Firstly, in terms of the Neck network, we employed the Slim-Neck design approach. We replaced traditional convolution operations with lightweight GSConv convolutions and introduced the VoV-GSCSP module to replace the original C2f module, incorporating lightweight bottleneck layers (GSbottleneck). The purpose of this adjustment is to reduce computational costs and accelerate the model’s detection speed without compromising feature representation capabilities. This is crucial to meet the real-time requirements of forestry pest detection. These modifications result in a more lightweight application, facilitating easier deployment while maintaining the integrity of feature representation.

Additionally, in the backbone network, we introduced the CBAM (Channel Attention and Spatial Attention) attention mechanism. The CBAM attention mechanism dynamically adjusts the weights of feature maps, directing the network’s focus toward regions containing small targets. By increasing the network’s perceptual range, this mechanism aids in capturing a more extensive context of information. This is particularly valuable when parts of the target may be obscured, as a larger perceptual range enables a better understanding of the contextual information surrounding the target. Overall, the incorporation of the CBAM attention mechanism holds the promise of improving small target detection performance in forestry pest detection. It enhances the network’s attention to crucial target information, thereby improving adaptability to complex scenes and small targets.

Finally, we adopted WIoU v3 as a replacement for the original CIOU bounding box regression loss in YOLOv8. WIoU v3 integrates a dynamic non-monotonic mechanism and introduces a gradient gain allocation strategy to mitigate the occurrence of substantial or harmful gradients in extreme samples. This version of WIoU places a greater emphasis on samples of regular quality, enhancing the model’s generalization capabilities and overall performance. Additionally, WIoU v3 dynamically adjusts the loss weights for small targets, further improving the model’s detection performance. In summary, WIoU demonstrates its advantages in forestry pest detection by exhibiting flexible adaptability to targets of different sizes, shapes, and qualities. This enhances the accuracy, robustness, and generalization of the detection process, showcasing WIoU’s effectiveness in addressing the challenges posed by diverse pest targets in forestry environments.

3.1. GSConv and VoV-GSCSP Modules

As the practical applications of deep learning models continue to expand, there is an urgent demand for algorithm lightweighting. This is primarily driven by the prevalent scenarios in forestry pest detection where resources are constrained, and computational capabilities are limited. Despite YOLO’s outstanding performance in object detection tasks, its relatively large model size hampers its operational efficiency on lightweight devices commonly encountered in forestry pest detection. To adapt to resource-constrained environments, the imperative for refining and lightweighting YOLO becomes apparent. Optimization of the YOLO algorithm by reducing model size and enhancing computational efficiency is essential to better meet the practical requirements of forestry pest detection.
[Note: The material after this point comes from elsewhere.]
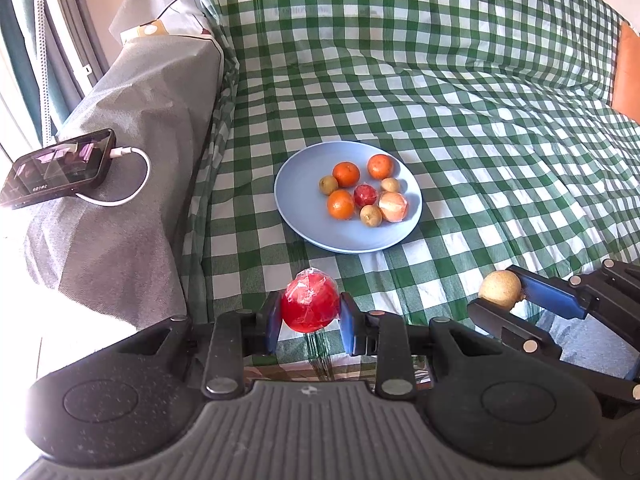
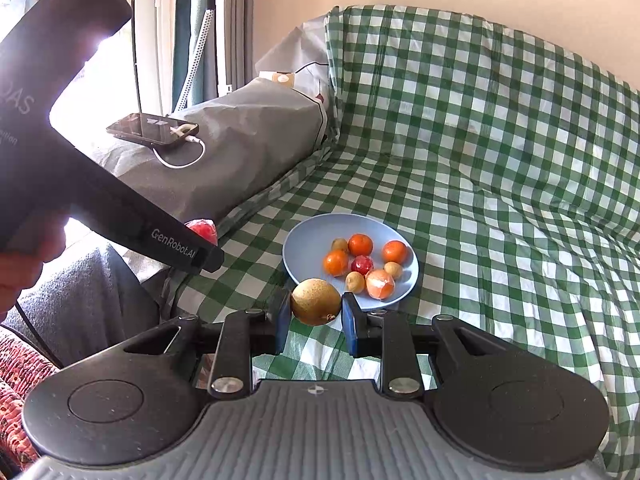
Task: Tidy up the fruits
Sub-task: 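Carry the red tomato and tan fruit over the blue plate, then open both tools to drop the fruits into the blue plate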
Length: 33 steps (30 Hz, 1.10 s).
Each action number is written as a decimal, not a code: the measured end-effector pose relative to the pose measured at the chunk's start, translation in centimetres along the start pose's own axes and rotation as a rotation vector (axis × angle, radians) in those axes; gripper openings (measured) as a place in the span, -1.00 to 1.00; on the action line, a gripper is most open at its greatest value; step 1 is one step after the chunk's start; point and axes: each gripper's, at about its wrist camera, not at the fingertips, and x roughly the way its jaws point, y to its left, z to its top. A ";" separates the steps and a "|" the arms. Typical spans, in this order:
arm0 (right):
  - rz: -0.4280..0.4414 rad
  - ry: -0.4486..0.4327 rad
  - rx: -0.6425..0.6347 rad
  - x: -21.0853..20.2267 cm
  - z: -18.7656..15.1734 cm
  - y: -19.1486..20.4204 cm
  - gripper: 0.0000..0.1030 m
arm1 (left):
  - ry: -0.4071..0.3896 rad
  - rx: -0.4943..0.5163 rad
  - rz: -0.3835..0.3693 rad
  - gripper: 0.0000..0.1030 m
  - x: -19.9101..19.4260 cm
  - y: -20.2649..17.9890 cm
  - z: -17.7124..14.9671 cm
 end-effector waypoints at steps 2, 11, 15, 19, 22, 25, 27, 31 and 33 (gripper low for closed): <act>0.000 0.008 0.004 0.2 0.0 -0.1 -0.46 | 0.005 -0.002 0.000 -0.36 0.3 0.2 0.2; -0.017 0.041 0.051 2.6 1.1 -1.3 -0.46 | 0.011 -0.006 0.007 -0.36 2.6 0.8 2.9; -0.037 0.042 0.074 4.8 2.5 -1.6 -0.46 | 0.008 -0.001 0.015 -0.36 4.1 0.6 5.0; -0.061 0.059 0.088 7.9 3.6 -2.2 -0.45 | 0.012 0.012 0.026 -0.35 6.3 0.3 7.2; -0.077 0.082 0.106 10.6 4.2 -2.7 -0.46 | 0.031 0.008 0.035 -0.35 8.6 0.3 8.9; -0.090 0.098 0.113 13.2 4.6 -3.3 -0.45 | 0.049 0.005 0.045 -0.35 11.0 0.3 10.2; -0.094 0.109 0.115 15.0 4.9 -3.9 -0.45 | 0.066 0.000 0.049 -0.35 12.5 0.4 11.0; -0.090 0.135 0.106 18.1 5.3 -5.2 -0.45 | 0.097 -0.003 0.054 -0.35 15.3 0.6 12.2; -0.088 0.147 0.107 19.3 5.4 -5.7 -0.45 | 0.113 -0.001 0.058 -0.35 16.6 0.6 12.6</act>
Lightweighting not only facilitates real-time detection on embedded devices but also contributes to cost reduction, thereby enhancing the practical usability of the system. In the process of improving YOLO lightweighting, a holistic consideration of model accuracy, speed, and power consumption metrics is crucial to achieve a balance across diverse scenarios. Employing more efficient network architectures, streamlining parameters, and optimizing for specific hardware platforms are pivotal strategies for lightweighting. Through these concerted efforts, the adaptability of pest detection technology to the intricate and dynamic natural environment is significantly enhanced, providing a more reliable and efficient support system for forest conservation.
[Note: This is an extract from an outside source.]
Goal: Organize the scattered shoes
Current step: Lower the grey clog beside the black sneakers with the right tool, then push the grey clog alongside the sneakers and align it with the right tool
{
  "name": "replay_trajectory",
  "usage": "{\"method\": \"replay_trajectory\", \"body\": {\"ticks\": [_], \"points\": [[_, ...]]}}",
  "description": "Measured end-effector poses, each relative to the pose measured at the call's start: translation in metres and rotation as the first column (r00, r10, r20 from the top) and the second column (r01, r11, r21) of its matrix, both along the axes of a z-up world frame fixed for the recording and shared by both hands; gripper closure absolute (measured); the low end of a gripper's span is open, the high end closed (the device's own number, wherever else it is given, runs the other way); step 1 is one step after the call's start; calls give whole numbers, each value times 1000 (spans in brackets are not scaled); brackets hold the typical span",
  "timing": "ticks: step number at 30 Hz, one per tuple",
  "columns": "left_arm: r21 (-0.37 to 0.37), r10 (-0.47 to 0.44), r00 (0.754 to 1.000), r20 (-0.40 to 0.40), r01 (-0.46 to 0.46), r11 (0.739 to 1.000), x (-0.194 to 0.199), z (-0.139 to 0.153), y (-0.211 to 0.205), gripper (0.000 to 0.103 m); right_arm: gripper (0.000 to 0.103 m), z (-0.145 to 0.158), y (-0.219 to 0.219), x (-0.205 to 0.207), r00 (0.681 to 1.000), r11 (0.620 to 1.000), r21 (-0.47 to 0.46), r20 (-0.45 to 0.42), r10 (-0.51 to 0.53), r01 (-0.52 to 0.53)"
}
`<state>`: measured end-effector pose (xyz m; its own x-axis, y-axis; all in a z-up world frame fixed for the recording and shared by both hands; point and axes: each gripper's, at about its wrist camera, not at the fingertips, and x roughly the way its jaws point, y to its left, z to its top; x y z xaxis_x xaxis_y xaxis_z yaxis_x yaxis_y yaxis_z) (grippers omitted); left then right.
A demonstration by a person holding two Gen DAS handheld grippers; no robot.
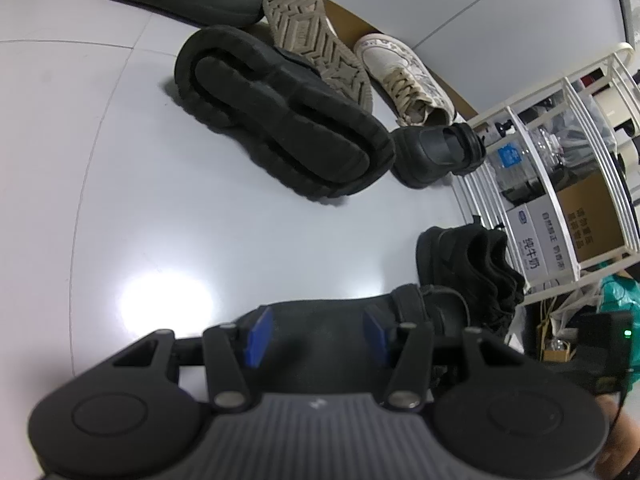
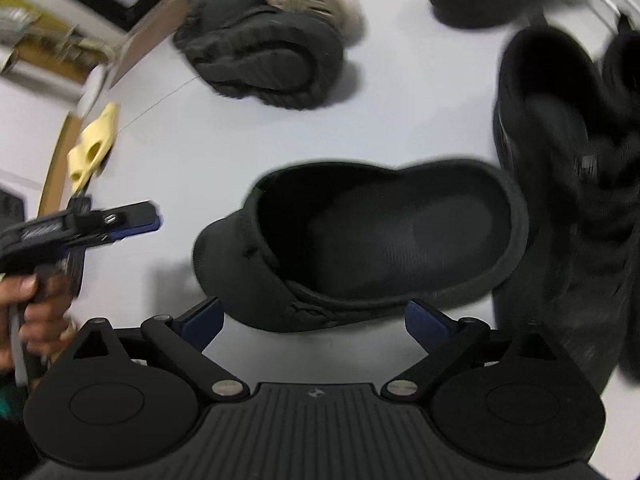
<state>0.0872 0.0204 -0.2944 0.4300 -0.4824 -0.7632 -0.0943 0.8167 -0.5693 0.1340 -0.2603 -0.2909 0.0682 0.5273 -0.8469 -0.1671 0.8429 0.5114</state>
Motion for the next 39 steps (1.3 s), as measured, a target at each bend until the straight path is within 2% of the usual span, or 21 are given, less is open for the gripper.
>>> {"method": "replay_trajectory", "body": {"ticks": [2, 8, 10, 11, 16, 20, 21, 24, 27, 31, 33, 35, 37, 38, 39], "points": [[0, 1, 1000, -4, -1, 1000, 0, -1, 0, 51, 3, -9, 7, -2, 1000, 1000, -5, -23, -3, 3], [-2, 1, 1000, -9, -1, 1000, 0, -2, 1, 51, 5, -18, 13, 1, 999, 999, -25, 20, -48, 48], [-2, 0, 1000, -8, 0, 1000, 0, -2, 1, 51, 14, -18, 16, 3, 997, 998, -44, 68, -37, 40], [-2, 1, 1000, -8, -1, 1000, 0, -2, 1, 51, 23, -18, 16, 4, 996, 998, -53, 86, -31, 36], [0, 6, 1000, -12, -6, 1000, -2, -4, 2, 51, 35, -16, 11, 12, 988, 998, -59, 154, -3, 12], [0, 8, 1000, -11, -8, 1000, -2, -3, 2, 51, 61, -11, 8, 18, 983, 997, -73, 184, 20, -7], [0, 8, 1000, -10, -8, 1000, -2, -3, 2, 51, 64, -10, 7, 19, 981, 997, -79, 190, 25, -10], [-1, 8, 1000, -10, -8, 1000, -2, -3, 2, 51, 64, -9, 1, 22, 981, 996, -93, 194, 15, 3], [0, 9, 1000, -11, -9, 1000, -2, -3, 2, 51, 71, -7, -2, 21, 978, 994, -112, 209, 13, 11], [0, 8, 1000, -9, -8, 1000, -2, -3, 2, 51, 72, -5, -5, 21, 975, 991, -135, 223, 9, 22], [1, 8, 1000, -8, -8, 1000, -2, -3, 2, 51, 78, -4, -7, 21, 974, 989, -144, 224, 5, 28], [2, 12, 1000, -7, -11, 1000, -2, -3, 3, 51, 78, 1, -6, 18, 967, 982, -184, 253, 2, 46], [5, 14, 1000, -6, -14, 1000, -2, -3, 3, 51, 76, 5, -4, 14, 963, 972, -217, 267, -31, 92], [6, 15, 1000, -7, -15, 1000, -2, -3, 3, 51, 72, 6, -4, 12, 962, 968, -219, 267, -57, 118], [5, 15, 1000, -7, -15, 1000, -2, -3, 3, 51, 55, 7, -5, 11, 963, 972, -196, 259, -76, 129]]}}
In the realm of lightweight models, such as Xception [27], MobileNets [28], and ShuffleNets [29], the use of Depthwise Separable Convolution (DSC) operations has significantly improved the speed of detectors. However, these models suffer from the issue of accuracy loss. To address the accuracy loss associated with Depthwise Separable Convolution, Li Hulin proposed the GSConv lightweight convolution module, the main structure of which is depicted in Figure 2. Through a shuffle operation, it achieves the fusion of information generated by traditional convolution modules (dense convolution operations) and information generated by Depthwise Separable Convolution. In this process, with an input channel number of C1 and an output channel number of C2, the following steps are taken: first, a standard convolution reduces the channel number by half to C2/2; then, the channel number remains unchanged through Depthwise Separable Convolution. Subsequently, the result of the first convolution is Concatenated and shuffled with the structure after Depthwise Separable Convolution. In the final shuffle operation, channel information is uniformly shuffled to ensure the effective retention of multi-channel information. This process aims to enhance the extraction of semantic information, strengthen the fusion of feature information, and consequently improve the expressive capabilities of image features. Through such shuffle operations, an orderly fusion of information is achieved, providing an effective mechanism for enhancing the model’s performance.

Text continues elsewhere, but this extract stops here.